God works in mysterious ways. This phrase is not in the Bible, by the way, but is true, just the same. Philip was one of the seven men assigned kitchen duty along with Steven – so here we go again. The Holy Spirit doesn’t seem to be paying any attention to the protocol or the orderly plans the disciples have set in place to expedite the spread of God’s word a nd the care of the fledgling, persecuted community of believers in Christ Jesus. God’s Spirit seems to be ignoring all of their hierarchies and just using people sort of willy-nilly. I am quite tempted to end right here and leave you with a long period of silence and some questions: what plans have you made for your life and realm – your family, work, future – and what happens to your faith when those plans get messed with, especially if it might seem that God’s spirit is the one who is doing the messing – changing the course you had set, or nudging you to take some kind of risk or wilderness road? How vulnerable are you willing to be? How engaged is your trust in God’s love and provision?

That might be enough for a sermon some day…. However, too many things interest me about this story, so on we go.

The persecution and bullying tactics of Saul had the opposite effect of what he had planned. He actually aided the Christian movement he intended to crush. Without realizing it, his actions established the necessary momentum that got the disciples out of Jerusalem – that helped their commissioning to spread the gospel, the good news of God in Jesus, to all of Judea and Samaria and the world beyond. Funny how that works.

Philip began his calling in the kitchen in Jerusalem with Steven. But Steven’s death sent him – along with most of this community of believers – out of Jerusalem – scattering like quail chicks from the momma when danger arises.  The Spirit’s urging eventually set Philip onto a wilderness road heading no where in particular – just south from Jerusalem.  As he makes his way down this road contemplating what his next career move might be, another character appears, odd and surprising in his own right:  a royal chariot from a far distant country, with an Ethiopian reading loudly – I like to imagine quite theatrically – to himself from a scroll of Hebrew scripture.

Biblical commentaries disagree as to which aspects of this man’s presentation would have been the most noteworthy. Some argue that his racial / ethnic background would actually not have been an issue for Philip – that it is only modern readers who assume race plays a major distancing role in the story.  Some think his class would have functioned as the major distinguishing factor. The Ethiopian rode in a chariot, and, as he was in charge of the queen’s treasury, and had a scroll of the prophet Isaiah in his possession, he was obviously pretty well decked out. He was literate, intelligent, and wealthy. He was a high government official riding along in his automobile.
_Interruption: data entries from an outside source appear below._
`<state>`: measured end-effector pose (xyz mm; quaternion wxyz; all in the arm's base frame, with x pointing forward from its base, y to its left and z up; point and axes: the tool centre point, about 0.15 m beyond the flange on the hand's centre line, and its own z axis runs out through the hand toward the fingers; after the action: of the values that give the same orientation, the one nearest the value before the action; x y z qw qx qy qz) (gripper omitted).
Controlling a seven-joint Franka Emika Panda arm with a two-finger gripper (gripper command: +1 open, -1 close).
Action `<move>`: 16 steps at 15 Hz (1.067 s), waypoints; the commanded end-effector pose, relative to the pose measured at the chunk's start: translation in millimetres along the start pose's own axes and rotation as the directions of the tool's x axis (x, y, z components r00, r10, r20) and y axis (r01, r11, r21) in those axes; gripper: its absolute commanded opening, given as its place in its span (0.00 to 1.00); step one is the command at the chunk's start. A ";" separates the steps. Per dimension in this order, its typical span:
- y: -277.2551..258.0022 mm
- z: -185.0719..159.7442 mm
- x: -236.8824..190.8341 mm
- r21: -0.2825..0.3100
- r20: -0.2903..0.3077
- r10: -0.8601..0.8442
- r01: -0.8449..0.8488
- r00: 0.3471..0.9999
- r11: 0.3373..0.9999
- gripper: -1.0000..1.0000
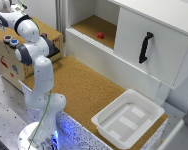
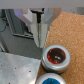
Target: Turn on the red light lamp
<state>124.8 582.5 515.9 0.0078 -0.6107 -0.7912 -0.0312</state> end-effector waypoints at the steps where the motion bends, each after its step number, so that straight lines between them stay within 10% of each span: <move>1: 39.3 24.8 40.3 0.125 0.161 0.003 -0.023 0.987 0.992 0.00; 10: 54.5 71.6 32.0 0.158 0.150 0.019 -0.043 0.988 0.987 0.00; 16: 41.5 -11.8 22.1 0.031 0.153 0.052 -0.057 0.987 0.998 0.00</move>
<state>151.3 599.4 467.5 0.0164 -0.6230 -0.7821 0.0029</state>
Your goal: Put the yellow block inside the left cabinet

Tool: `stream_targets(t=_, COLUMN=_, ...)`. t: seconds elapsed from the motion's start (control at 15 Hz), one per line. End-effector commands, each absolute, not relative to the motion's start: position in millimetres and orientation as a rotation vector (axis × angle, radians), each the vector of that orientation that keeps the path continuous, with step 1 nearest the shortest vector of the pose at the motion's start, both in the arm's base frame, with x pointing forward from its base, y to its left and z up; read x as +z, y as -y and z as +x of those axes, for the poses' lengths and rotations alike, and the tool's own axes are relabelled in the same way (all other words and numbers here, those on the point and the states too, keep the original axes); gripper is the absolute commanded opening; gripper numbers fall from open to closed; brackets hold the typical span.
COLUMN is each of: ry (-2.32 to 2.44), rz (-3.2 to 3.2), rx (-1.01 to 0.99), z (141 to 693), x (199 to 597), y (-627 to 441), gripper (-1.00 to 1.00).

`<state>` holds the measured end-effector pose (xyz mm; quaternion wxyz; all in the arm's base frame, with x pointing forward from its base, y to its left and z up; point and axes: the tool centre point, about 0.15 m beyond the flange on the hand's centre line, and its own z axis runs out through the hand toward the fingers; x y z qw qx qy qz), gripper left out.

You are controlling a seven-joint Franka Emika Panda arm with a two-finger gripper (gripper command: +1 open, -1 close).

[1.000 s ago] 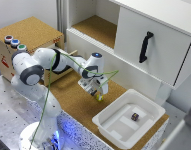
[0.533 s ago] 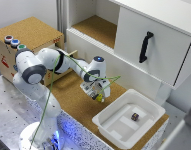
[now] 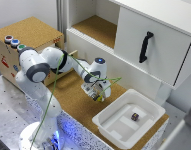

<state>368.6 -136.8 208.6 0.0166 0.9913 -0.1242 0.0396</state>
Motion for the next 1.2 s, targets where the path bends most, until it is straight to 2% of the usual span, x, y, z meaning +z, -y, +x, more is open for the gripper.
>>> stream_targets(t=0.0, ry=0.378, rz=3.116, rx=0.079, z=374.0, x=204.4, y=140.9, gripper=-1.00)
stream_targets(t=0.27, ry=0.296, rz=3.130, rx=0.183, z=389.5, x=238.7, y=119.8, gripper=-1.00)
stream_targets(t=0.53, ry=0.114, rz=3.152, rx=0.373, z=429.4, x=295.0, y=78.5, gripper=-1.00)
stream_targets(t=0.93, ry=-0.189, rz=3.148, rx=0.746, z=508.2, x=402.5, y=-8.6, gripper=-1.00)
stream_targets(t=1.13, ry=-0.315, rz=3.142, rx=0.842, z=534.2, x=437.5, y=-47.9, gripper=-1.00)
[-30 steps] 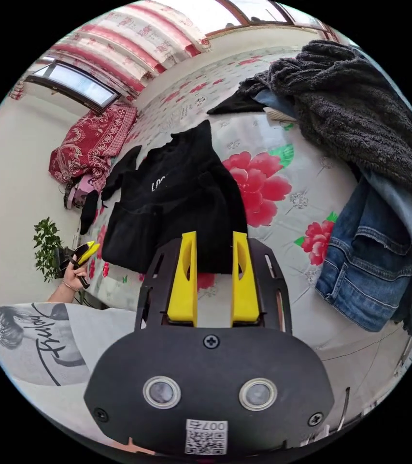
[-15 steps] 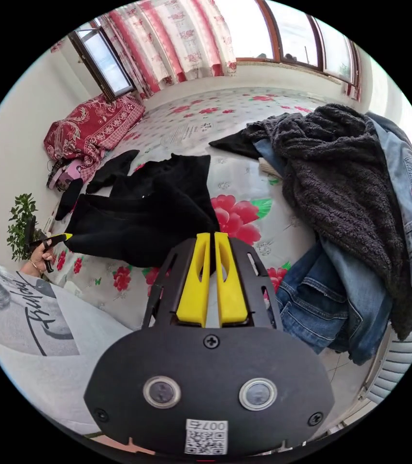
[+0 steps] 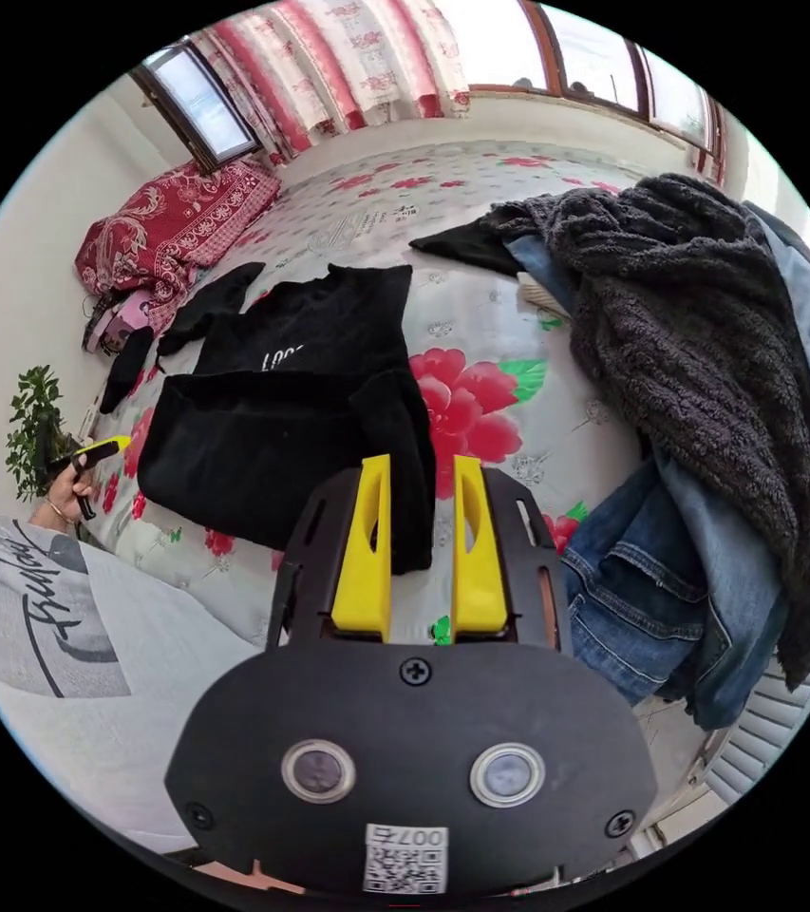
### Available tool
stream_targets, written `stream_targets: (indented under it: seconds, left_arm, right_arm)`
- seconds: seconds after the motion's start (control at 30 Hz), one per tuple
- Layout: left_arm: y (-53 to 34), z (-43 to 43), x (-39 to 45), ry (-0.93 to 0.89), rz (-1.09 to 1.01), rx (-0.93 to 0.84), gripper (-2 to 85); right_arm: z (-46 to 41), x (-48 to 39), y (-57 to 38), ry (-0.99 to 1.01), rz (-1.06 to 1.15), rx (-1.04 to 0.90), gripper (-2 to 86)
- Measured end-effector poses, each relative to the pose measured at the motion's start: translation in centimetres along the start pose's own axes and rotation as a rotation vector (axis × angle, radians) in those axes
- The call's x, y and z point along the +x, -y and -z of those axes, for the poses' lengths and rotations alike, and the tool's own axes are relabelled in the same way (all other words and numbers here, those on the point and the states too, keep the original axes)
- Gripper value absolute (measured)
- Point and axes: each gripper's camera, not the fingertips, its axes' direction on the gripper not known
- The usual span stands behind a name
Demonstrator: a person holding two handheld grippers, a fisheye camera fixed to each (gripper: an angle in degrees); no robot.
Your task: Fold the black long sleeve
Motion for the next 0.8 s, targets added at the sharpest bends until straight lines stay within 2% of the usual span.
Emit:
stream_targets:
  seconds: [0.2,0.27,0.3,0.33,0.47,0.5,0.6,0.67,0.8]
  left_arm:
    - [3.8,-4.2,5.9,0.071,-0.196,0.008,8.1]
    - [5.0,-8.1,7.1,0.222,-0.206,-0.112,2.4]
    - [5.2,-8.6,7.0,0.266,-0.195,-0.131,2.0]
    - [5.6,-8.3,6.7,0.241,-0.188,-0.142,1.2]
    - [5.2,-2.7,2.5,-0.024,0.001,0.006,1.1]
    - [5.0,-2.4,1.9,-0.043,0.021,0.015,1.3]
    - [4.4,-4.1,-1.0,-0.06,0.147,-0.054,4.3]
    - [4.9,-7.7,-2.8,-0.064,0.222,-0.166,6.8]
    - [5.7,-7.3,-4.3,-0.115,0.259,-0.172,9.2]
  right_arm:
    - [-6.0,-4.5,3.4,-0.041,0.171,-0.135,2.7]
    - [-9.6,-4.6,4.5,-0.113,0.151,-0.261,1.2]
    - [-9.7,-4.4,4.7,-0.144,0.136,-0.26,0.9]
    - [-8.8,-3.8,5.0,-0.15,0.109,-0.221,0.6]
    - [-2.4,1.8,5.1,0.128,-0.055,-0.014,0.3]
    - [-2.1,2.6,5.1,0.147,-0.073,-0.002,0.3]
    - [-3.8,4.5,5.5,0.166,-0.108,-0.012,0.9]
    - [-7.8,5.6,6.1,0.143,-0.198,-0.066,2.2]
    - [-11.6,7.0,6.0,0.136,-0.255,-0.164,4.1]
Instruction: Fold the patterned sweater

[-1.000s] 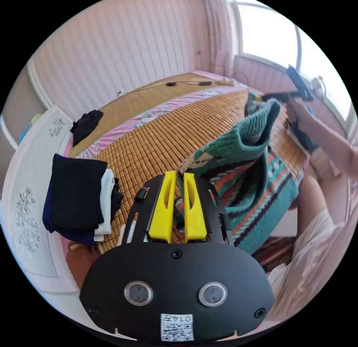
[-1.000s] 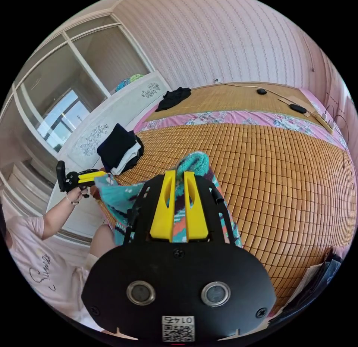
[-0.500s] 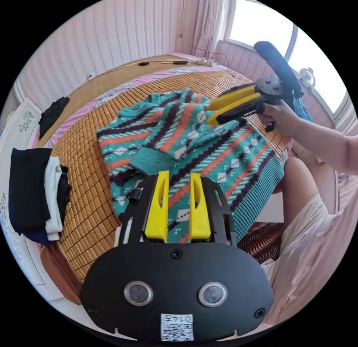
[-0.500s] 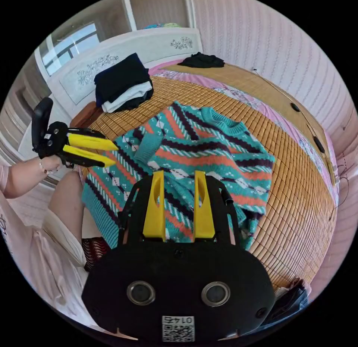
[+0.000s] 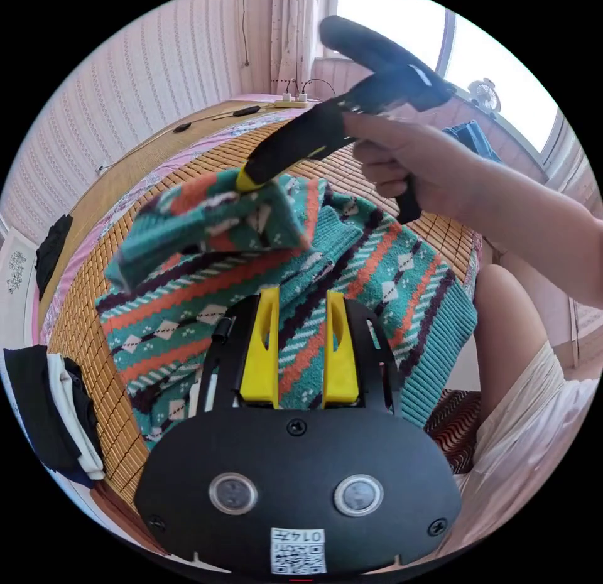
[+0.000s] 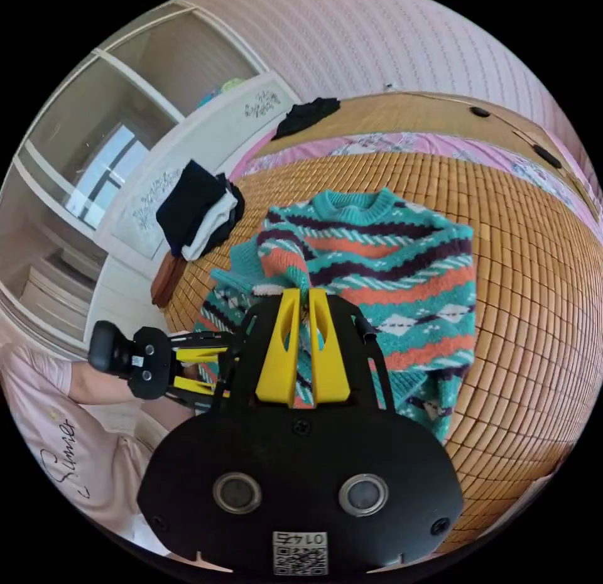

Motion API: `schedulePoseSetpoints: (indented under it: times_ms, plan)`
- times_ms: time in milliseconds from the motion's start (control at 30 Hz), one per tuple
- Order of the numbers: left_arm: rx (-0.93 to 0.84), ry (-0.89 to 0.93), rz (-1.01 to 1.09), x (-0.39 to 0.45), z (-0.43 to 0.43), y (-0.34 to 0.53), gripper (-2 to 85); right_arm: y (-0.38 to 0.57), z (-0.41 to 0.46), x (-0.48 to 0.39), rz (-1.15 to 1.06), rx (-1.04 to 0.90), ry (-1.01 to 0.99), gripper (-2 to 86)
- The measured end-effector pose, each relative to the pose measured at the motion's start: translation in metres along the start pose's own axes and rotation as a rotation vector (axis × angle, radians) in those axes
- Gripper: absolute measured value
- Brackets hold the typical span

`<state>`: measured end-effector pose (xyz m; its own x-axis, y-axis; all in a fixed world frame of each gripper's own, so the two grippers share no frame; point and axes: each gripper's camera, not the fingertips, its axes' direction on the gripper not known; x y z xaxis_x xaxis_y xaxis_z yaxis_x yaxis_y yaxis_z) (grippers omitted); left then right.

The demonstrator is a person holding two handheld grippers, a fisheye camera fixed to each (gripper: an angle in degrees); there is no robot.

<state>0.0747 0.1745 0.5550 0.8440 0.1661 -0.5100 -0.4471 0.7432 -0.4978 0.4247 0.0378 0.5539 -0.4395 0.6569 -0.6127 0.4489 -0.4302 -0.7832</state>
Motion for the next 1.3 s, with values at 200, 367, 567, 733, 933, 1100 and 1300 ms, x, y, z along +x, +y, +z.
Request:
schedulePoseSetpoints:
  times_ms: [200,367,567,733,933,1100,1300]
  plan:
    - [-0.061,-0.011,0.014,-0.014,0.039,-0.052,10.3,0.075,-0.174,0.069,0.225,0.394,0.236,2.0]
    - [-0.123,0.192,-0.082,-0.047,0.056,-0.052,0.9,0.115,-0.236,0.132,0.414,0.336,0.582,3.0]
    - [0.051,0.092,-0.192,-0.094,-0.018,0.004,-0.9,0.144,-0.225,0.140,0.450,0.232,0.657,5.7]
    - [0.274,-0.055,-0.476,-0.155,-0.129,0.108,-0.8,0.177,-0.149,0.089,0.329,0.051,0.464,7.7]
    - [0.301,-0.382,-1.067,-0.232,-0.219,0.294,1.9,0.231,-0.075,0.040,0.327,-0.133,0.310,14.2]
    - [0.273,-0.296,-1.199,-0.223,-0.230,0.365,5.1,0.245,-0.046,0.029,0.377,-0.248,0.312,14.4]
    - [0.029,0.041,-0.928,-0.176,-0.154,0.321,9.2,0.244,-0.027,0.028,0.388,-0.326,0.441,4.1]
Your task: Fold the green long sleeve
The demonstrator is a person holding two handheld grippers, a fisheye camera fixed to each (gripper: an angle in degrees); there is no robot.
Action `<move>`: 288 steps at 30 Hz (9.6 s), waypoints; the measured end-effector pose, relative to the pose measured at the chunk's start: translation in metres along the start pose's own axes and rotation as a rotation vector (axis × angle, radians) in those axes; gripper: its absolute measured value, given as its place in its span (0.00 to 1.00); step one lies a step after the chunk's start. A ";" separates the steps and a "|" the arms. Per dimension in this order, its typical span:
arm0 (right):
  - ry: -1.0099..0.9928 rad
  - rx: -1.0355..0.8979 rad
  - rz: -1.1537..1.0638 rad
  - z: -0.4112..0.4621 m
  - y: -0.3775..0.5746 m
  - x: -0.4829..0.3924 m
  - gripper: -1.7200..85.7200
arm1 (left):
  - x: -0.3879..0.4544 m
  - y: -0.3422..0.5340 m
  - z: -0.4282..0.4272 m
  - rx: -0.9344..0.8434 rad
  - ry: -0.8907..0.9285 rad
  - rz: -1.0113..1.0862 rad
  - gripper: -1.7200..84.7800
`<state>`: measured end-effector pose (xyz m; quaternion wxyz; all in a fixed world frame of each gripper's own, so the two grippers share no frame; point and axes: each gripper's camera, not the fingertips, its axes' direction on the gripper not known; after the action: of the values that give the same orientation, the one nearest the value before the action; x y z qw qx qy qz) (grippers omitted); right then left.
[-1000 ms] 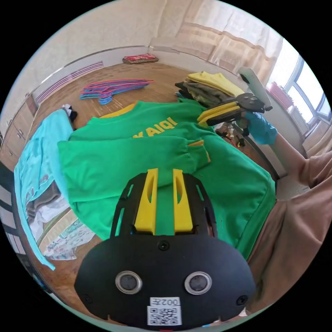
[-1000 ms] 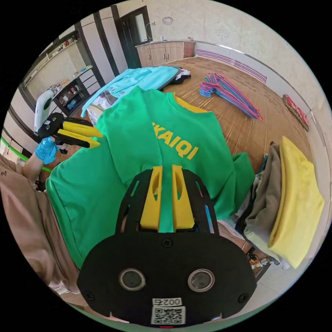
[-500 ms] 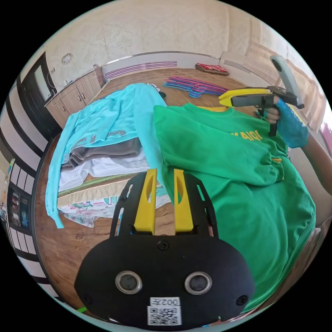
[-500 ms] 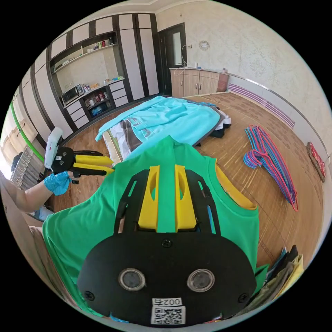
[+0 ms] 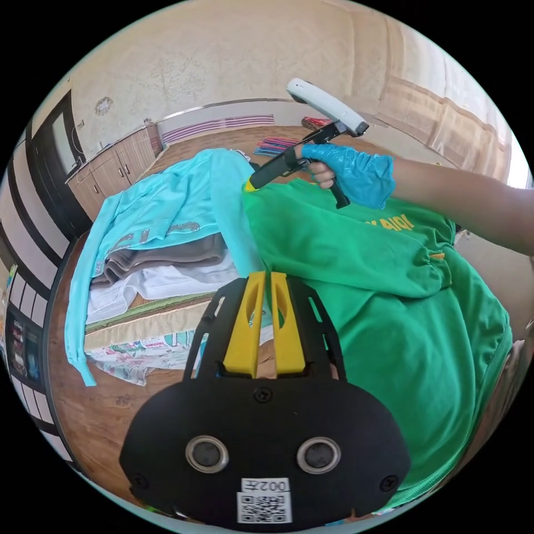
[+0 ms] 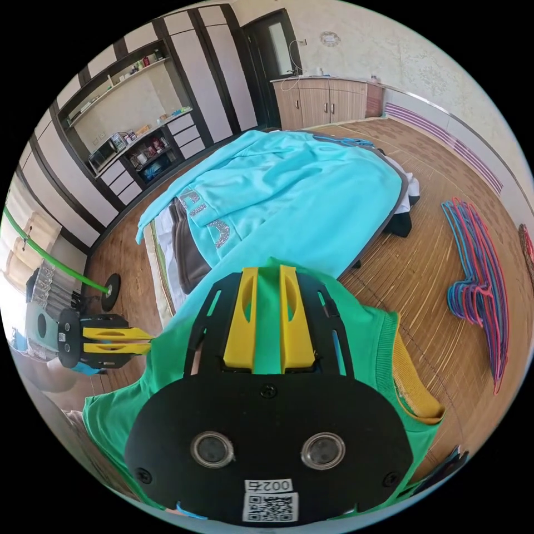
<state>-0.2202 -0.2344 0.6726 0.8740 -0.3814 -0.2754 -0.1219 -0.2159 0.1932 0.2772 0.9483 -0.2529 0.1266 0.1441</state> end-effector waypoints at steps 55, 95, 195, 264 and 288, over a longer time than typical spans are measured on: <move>0.464 0.148 0.519 -0.167 0.510 0.029 0.11 | 0.143 -0.093 -0.046 -0.113 0.160 0.101 0.01; 0.343 0.285 0.178 -0.182 0.602 -0.016 0.05 | 0.357 -0.169 -0.002 0.014 0.319 0.635 0.03; 0.429 0.268 0.018 -0.259 0.590 -0.063 0.11 | 0.313 -0.150 -0.068 0.207 0.410 0.424 0.03; 1.189 0.311 0.575 -0.404 0.834 -0.053 0.08 | 0.337 -0.391 0.161 -0.121 0.320 0.235 0.09; 0.990 0.225 0.519 -0.405 0.849 0.022 0.17 | 0.352 -0.430 0.173 -0.070 0.259 0.306 0.06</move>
<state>0.3142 0.0453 -0.0492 0.9353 -0.2386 0.2586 -0.0374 0.2842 -0.0009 0.5031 0.8817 -0.2802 0.2795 0.2570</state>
Philip, on the other hand, must have looked like a scraggly vagabond walking a long road, with possibly just the tunic on his back, looking like the poor traveler he was.       

So, yes, the man was from Ethiopia and represents those who are geographically and ethnically different.           And yes, he was wealthy – a status that has not faired well in Luke’s writing….

            …but we can’t forget that the man was also a eunuch: a distinguishing difference. In fact, Luke calls him “the eunuch” five times! No name, just your average, run of the mill eunuch in charge of a queen’s treasury, 5 days journey from home, having come from Jerusalem, where he couldn’t have entered the temple anyway – in spite of his power, prestige, wealth, class and education – because he was a eunuch: A male who has been castrated – generally before puberty.

Because of what they lacked physically, eunuchs were considered to be well suited to attend to female royalty. They might plot, but they could not usurp. The throne and the line of royal lineage was safe from detours. However, at several points in the Old Testament, eunuchs are banned from entering the temple or converting to Judaism, so although he is curious about the word of God, although he had come to Jerusalem to worship and was returning home reading aloud from the scroll of the prophet Isaiah, although he was wealthy and relatively powerful, due to his sexual situation, the Ethiopian eunuch was most certainly understood to be an outsider, geographically and categorically from the ends of the earth, as  distinctly “other” as one could possibly be.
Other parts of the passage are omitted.